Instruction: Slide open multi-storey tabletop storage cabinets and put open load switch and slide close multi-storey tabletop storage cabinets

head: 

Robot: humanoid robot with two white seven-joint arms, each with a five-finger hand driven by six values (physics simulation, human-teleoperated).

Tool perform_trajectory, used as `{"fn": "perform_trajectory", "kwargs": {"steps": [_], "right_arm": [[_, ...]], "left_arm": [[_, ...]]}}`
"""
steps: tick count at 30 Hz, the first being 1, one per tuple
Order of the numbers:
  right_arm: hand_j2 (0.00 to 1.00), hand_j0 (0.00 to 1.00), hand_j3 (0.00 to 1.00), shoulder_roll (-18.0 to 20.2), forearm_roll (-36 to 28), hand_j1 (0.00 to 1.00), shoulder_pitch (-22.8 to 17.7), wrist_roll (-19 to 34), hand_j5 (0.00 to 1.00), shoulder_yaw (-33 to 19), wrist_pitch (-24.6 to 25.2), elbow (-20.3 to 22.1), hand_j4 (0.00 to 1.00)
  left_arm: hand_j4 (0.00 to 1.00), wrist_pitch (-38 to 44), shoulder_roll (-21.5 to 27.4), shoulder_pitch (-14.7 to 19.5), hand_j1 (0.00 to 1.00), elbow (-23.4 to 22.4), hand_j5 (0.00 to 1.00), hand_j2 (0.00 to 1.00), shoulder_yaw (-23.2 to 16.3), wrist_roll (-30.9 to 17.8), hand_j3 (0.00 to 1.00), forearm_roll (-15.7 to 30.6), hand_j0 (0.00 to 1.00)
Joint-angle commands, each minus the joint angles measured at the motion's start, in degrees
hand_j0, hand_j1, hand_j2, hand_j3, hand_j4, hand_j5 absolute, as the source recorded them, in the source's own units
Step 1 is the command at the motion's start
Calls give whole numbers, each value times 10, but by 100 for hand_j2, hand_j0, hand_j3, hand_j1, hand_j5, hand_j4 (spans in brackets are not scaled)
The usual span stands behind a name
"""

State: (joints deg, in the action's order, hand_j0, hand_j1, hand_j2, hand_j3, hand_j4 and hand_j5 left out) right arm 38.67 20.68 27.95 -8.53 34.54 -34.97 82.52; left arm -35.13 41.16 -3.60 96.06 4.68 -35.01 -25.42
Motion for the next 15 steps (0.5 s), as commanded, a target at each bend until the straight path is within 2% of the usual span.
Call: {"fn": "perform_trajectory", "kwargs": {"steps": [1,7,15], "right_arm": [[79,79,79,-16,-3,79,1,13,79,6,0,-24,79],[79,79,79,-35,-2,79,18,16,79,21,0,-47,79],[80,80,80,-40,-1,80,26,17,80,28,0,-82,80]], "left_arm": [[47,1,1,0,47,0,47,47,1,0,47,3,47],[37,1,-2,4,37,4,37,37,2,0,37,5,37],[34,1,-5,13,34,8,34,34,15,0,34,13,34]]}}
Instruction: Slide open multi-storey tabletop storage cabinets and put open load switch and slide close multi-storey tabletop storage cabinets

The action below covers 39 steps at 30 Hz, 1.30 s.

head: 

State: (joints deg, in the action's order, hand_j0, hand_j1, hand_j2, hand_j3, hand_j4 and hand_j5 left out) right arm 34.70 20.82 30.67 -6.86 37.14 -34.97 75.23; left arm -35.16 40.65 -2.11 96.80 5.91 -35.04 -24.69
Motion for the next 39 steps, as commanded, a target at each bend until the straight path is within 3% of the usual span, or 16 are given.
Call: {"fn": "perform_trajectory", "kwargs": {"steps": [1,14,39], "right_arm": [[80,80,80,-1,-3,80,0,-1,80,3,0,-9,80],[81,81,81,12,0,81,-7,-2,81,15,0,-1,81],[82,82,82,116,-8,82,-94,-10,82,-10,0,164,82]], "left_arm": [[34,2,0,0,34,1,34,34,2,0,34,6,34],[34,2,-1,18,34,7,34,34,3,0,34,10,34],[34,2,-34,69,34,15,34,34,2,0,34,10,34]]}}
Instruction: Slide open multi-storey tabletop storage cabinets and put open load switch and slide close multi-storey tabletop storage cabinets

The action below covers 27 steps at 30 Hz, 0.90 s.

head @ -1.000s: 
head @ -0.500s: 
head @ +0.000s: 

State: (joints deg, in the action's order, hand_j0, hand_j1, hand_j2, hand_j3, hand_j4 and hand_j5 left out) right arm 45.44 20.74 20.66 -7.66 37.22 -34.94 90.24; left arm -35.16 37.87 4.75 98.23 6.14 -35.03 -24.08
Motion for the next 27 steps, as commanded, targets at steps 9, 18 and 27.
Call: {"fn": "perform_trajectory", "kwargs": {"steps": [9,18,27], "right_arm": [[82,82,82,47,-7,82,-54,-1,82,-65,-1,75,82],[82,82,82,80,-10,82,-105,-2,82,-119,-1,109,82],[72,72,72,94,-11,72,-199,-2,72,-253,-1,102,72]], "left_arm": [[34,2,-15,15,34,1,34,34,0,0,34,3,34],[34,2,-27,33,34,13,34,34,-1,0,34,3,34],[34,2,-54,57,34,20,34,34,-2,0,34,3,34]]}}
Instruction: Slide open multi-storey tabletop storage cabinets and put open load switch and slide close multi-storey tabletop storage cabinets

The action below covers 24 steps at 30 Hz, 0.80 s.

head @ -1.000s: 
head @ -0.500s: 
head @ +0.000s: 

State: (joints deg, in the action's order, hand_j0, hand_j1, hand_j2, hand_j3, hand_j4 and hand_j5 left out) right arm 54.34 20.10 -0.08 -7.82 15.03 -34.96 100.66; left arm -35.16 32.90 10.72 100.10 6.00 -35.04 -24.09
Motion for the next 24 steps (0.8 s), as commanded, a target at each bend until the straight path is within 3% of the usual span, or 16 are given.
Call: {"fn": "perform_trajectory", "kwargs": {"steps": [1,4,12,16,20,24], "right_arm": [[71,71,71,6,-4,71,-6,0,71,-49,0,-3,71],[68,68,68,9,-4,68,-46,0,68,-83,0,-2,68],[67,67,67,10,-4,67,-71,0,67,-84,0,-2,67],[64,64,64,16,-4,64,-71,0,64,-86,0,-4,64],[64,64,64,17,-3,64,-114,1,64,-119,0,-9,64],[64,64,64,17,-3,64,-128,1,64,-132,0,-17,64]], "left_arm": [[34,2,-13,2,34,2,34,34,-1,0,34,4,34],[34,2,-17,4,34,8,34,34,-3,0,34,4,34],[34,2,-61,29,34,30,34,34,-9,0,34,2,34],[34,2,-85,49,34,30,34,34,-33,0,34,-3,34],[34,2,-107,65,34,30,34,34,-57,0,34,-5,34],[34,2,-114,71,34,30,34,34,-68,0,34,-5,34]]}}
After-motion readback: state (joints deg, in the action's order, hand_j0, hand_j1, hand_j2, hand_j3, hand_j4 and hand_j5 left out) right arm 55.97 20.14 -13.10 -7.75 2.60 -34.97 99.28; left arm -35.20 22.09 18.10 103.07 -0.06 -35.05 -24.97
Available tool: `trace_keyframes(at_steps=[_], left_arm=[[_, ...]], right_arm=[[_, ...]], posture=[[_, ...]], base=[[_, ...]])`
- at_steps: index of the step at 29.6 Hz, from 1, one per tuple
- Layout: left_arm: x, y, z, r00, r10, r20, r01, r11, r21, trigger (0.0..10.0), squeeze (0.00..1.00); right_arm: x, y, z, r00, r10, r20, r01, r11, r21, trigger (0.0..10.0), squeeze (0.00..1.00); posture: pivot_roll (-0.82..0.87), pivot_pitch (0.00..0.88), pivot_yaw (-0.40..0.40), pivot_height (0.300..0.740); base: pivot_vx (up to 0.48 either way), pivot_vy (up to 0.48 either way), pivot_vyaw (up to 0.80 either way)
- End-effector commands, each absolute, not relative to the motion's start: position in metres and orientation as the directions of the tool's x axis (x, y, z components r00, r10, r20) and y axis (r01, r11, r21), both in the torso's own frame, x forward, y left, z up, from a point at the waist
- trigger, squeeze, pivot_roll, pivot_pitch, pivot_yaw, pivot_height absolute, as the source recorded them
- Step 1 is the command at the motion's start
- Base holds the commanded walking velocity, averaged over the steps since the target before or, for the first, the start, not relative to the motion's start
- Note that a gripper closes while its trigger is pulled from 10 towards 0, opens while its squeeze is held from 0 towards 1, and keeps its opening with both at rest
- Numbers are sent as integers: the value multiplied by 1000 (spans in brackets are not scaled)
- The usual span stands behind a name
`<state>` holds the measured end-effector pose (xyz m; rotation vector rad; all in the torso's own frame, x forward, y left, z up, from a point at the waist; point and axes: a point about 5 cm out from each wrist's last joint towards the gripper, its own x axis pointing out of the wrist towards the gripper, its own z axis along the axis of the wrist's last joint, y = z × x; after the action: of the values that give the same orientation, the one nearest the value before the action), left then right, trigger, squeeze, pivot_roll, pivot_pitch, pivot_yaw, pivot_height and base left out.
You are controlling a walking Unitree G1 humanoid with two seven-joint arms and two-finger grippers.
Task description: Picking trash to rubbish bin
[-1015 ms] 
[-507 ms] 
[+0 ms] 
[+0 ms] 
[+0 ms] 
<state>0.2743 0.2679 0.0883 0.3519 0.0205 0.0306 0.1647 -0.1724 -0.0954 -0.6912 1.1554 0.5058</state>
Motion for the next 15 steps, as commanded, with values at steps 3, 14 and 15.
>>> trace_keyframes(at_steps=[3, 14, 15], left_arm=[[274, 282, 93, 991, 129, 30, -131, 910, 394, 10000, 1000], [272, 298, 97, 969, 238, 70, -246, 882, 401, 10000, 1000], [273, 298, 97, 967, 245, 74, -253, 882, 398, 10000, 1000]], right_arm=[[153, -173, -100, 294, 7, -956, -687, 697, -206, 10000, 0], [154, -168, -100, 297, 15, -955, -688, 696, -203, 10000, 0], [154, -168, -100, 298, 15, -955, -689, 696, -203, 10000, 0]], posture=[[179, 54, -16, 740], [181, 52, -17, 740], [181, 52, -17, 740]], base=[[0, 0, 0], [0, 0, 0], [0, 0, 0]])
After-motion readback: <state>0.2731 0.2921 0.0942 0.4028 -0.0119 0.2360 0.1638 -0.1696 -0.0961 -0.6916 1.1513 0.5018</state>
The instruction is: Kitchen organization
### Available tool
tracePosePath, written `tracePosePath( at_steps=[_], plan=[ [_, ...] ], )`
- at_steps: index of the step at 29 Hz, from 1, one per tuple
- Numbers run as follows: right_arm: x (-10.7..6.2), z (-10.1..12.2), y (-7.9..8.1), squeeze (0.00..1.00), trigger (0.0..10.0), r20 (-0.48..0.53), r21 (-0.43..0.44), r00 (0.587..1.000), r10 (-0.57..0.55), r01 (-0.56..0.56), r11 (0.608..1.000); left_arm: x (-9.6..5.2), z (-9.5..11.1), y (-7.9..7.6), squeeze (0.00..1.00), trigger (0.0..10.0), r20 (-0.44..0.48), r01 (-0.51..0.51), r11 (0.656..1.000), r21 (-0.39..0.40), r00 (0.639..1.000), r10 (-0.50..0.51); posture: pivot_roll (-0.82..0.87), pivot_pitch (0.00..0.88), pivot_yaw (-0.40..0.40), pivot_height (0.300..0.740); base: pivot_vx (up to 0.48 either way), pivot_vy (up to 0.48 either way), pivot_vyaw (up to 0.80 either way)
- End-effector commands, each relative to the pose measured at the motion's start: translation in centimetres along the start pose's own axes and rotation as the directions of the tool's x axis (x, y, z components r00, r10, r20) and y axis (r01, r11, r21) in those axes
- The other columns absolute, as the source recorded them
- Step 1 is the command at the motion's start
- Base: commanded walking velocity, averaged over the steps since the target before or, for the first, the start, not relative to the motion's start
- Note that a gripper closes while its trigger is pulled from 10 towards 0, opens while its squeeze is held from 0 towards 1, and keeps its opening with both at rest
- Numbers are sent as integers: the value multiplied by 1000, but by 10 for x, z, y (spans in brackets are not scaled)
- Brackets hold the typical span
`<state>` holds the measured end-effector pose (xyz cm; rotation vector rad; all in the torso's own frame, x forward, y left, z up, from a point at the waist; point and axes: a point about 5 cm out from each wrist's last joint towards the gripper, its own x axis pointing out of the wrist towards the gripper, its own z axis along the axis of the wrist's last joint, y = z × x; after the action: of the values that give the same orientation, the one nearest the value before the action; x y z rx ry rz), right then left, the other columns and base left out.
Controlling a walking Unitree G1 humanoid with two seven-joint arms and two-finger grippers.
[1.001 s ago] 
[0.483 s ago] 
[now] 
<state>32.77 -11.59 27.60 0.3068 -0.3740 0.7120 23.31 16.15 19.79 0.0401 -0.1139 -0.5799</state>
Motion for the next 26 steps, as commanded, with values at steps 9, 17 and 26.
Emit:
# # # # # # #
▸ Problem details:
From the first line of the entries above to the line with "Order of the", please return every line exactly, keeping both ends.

▸ Written response:
Instruction: Slide open multi-storey tabletop storage cabinets and put open load switch and slide close multi-storey tabletop storage cabinets

head: 

Robot: humanoid robot with two white seven-joint arms, each with a five-finger hand driven by six values (physics simulation, human-teleoperated).

Tool perform_trajectory, used as `{"fn": "perform_trajectory", "kwargs": {"steps": [_], "right_arm": [[_, ...]], "left_arm": [[_, ...]]}}`
"""
steps: tick count at 30 Hz, the first being 1, one per tuple
Order of the numbers:

The required output has been given.